Difference between revisions of "Calibrating Analog Sensors"
(Created page with "Analog sensors work by converting some real world parameter such as temperature or pressure or weight into an analog voltage that is measurable by your computer. Once the com...")
Revision as of 16:28, 27 November 2018
Analog sensors work by converting some real world parameter such as temperature or pressure or weight into an analog voltage that is measurable by your computer. Once the computer has this voltage you can perform some calculation to convert that back into a reading in a unit you can work with (°C for example). Many sensors will include a formula in their documentation that describes this relationship between voltage output and the measured quantity. This is a reasonable solution when the part to part variance in a product line is very low but it is very common for part to part variance to be high enough that a formula that is exactly correct for one sensor to be inaccurate for another sensor of the same model by several percent. To solve this problem we generally recommend that you generate your own formula for each individual sensor you are using in your project. This process, called calibration, is a very important step to achieve maximum accuracy.
How to calibrate a sensor
In the general sense, the output voltage of the sensor is related to the measured parameter via some function f(x). In order to determine what f(x) for a given sensor is, we first have to obtain some data. As an example, let's consider the case of a load cell. Load cells are a sensor for measuring weight and are one of the most common types of sensor you might find yourself needing to calibrate. Here I have assembled a simple scale with a load cell rated for a maximum weight of 5kg. In practice you would install the sensor in whatever system you intend to use it in and calibrate in situ.
To begin calibration I will take a number of data points with objects that I know the weight of already (I weight some products we sell with our shipping scale but you would ideally use proper weights).

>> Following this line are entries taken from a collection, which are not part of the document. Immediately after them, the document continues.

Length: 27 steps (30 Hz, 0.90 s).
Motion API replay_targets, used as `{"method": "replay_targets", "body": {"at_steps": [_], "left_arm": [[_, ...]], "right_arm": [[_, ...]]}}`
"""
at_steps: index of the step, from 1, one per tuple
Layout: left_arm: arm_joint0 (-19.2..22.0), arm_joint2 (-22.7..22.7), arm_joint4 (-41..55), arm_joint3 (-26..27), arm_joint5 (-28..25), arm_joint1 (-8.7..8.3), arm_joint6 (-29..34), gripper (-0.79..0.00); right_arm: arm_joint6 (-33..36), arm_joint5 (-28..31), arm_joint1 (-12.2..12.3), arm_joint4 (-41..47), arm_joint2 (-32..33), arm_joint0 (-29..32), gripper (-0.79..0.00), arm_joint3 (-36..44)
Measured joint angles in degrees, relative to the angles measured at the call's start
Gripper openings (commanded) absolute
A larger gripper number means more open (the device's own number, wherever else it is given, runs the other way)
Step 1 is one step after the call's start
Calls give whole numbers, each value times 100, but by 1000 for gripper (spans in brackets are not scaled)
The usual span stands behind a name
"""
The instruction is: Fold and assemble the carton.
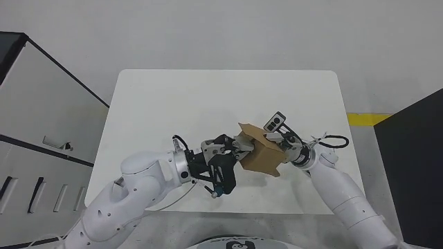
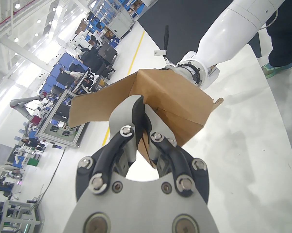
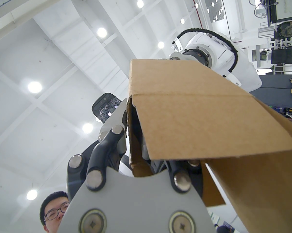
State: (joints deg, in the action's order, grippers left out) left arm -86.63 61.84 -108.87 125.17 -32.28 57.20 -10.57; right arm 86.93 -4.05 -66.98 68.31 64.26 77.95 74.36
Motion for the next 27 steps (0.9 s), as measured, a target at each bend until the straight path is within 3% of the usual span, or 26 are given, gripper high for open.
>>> {"method": "replay_targets", "body": {"at_steps": [27], "left_arm": [[-87,71,-7,71,-3,-27,-27,-785]], "right_arm": [[0,0,0,0,0,0,-785,0]]}}
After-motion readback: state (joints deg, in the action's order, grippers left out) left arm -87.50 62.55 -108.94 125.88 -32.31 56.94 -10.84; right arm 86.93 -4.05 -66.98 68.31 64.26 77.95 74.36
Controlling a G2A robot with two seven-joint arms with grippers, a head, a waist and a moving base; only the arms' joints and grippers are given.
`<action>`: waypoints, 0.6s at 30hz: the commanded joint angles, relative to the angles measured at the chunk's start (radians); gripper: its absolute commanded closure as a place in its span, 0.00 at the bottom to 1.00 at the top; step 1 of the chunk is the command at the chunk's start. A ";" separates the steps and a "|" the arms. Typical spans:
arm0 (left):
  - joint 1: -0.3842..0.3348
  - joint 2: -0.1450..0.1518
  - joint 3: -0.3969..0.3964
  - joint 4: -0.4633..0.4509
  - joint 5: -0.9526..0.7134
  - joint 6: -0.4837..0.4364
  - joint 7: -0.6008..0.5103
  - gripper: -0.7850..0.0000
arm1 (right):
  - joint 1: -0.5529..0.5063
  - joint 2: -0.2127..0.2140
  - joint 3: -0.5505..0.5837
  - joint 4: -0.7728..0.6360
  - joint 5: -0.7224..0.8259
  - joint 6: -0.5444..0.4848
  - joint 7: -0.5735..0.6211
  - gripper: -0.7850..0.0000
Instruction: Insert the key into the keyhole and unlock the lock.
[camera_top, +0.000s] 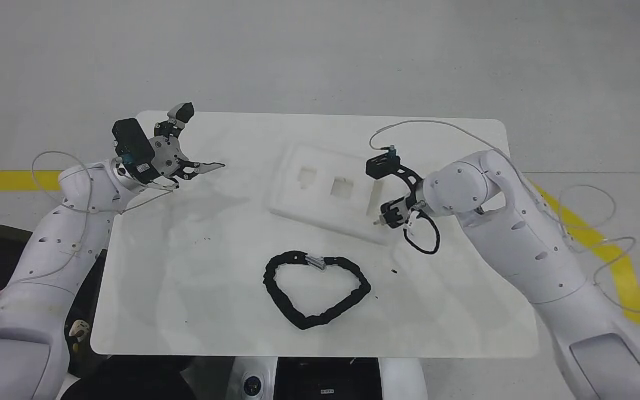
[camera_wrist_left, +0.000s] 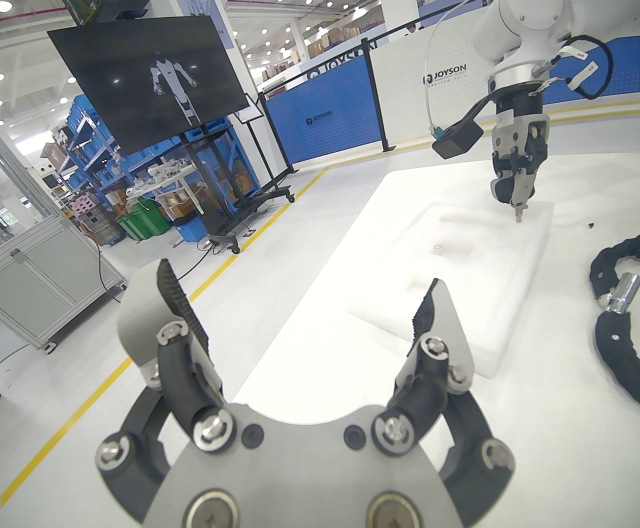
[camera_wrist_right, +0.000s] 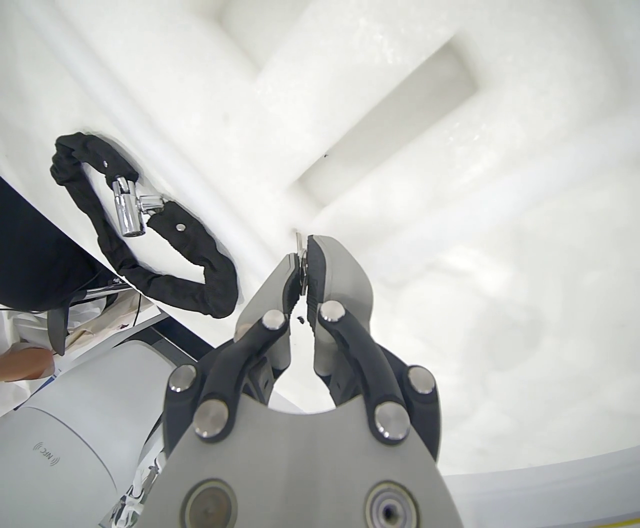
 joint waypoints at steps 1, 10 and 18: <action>0.000 0.000 0.000 0.000 0.000 0.000 0.000 0.00 | 0.000 0.001 0.002 -0.001 -0.002 0.001 0.001 1.00; 0.000 0.000 0.000 0.000 0.000 0.000 0.000 0.00 | -0.001 0.007 0.017 -0.029 -0.026 0.001 0.002 1.00; 0.000 0.000 0.000 0.000 0.000 0.000 0.000 0.00 | 0.006 0.014 0.007 -0.062 -0.140 0.019 0.040 1.00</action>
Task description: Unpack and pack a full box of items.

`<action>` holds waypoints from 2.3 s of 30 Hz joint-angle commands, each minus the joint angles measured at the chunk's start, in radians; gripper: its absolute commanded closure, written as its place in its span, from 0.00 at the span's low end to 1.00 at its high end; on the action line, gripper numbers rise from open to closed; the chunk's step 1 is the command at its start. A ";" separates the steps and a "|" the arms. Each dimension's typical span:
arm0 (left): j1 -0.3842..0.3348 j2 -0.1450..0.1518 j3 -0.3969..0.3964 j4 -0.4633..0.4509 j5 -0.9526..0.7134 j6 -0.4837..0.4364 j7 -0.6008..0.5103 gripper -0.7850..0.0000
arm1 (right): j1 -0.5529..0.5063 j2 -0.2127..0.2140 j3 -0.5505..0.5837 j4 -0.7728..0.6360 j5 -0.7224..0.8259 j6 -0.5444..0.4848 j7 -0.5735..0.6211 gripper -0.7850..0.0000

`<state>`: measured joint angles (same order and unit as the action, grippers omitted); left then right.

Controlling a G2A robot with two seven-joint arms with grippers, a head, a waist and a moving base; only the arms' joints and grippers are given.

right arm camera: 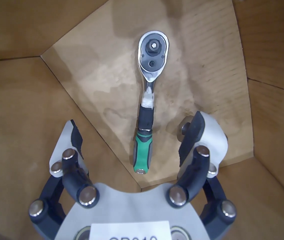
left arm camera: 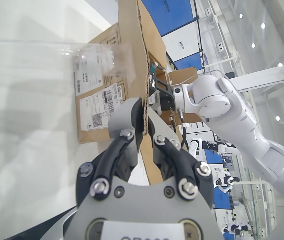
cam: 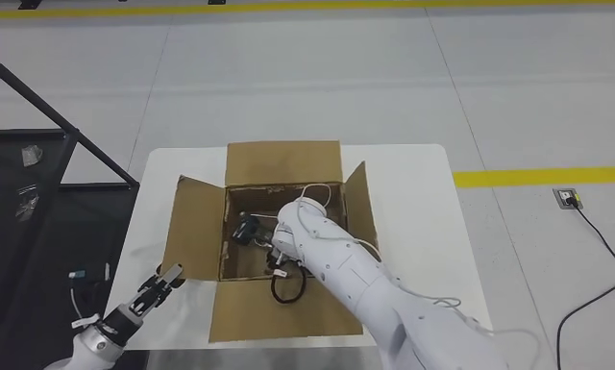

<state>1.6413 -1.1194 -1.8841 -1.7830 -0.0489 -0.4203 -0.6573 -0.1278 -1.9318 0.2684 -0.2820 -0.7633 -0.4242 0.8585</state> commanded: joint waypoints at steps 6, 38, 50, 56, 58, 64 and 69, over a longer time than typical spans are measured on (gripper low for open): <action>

The more data points you take, the more accurate your final formula will be but this can be time consuming and impractical for a large number of sensors. Looking at the graph of the data however, we can see that the data appears to be very linear.
This leads us to a major shortcut in calibrating a sensor: 2-point calibration. Whenever possible analog sensors are designed to have a linear response like this. It's a massive simplification since in linear systems we really only need to take 2 data points in order to have a reasonably accurate trendline as I will now demonstrate. Since we have all the data already, let's determine the equation that best fits this data. In a spreadsheet application like Excel this is an easy, automated process.
I have generated this trendline use Excel's built in linear regression function and you can see that the line fits the data quite closely. So we now have our function f(x):
f(x) = 5.125E6 x - 1.1595
Where x is our measured V/V from the load cell and f(x) is the calculated weight. These measurements are in grams but notice that there are no units in my data points or the resultant graph or trendline. This is one of the nice things about the process, it works for any unit. The formula we end up with will convert our measured voltage into the same unit that we use to take the data points initially be it pounds or grams or tons. As a quick example to prove this has actually worked, let's take a new object we know the weight of and see that the formula spits out the right number. These 2 motors have a combined weight of 1810g:
When applied to the load cell I measure 0.00035V/V:
According to our formula this means it detects a weight of 5.125E6*0.00035 - 1.1595 = 1792.6g which is within 20g of our expected weight which for a 5kg load cell is an accuracy of about 0.4%. Not too bad. We could improve this with more calibration points, more accurate weights of the measured objects, , by using more of the load cell's range (we only went up to about 2.5kg here), or more decimal points on the measurements we took from the device.
Now to show that we can make this a bit simpler, let's try a 2-point calibration for the same load cell. I will use the same data collected previously, I will just only use the highest and lowest points. When doing a 2-point calibration (90% of the time you calibrate a sensor this is what you will be doing) you generally want to use 1 point from rest (0 weight in this case) and 1 point from as close to the maximum of the range as you can (5kg in this case though I will be using the point from about 2.5kg from before). We could use Excel again to do the calculation for us but it's so much easier this time that I will just do it by hand. We have our 2 points:
V/V(x1) = -0.000001 Weight(y1) = 0 V/V(x2) = 0.000476 Weight(y2) = 2421.5
Slope = y2-y1/x2-x1 = 5.0765E6
Then we can try a test case to determine our b parameters for a y=mx+b style linear equation using one of our data points:
y2 = m*x2 + b = 2421.5 = 5.0765E6 * 0.000476 + b
So b = 5.07652
f(x) = 5.0765E6 x + 5.07652
Not quite exactly the same as our initial formula but let's have a look at the results. With this new formula let's try the same conversion as before with a measurement of 0.00035V/V. This gives 5.0765E6*0.00035 + 5.07652 = 1781.9g which is a fairly comparable result for much less time spent taking measurements. The greater the non-linearity in our sensor the more unreliable this will become but for most sensors the non-linearity will be lower than the overall accuracy of the sensor meaning you can effectively ignore effects from non-linearity.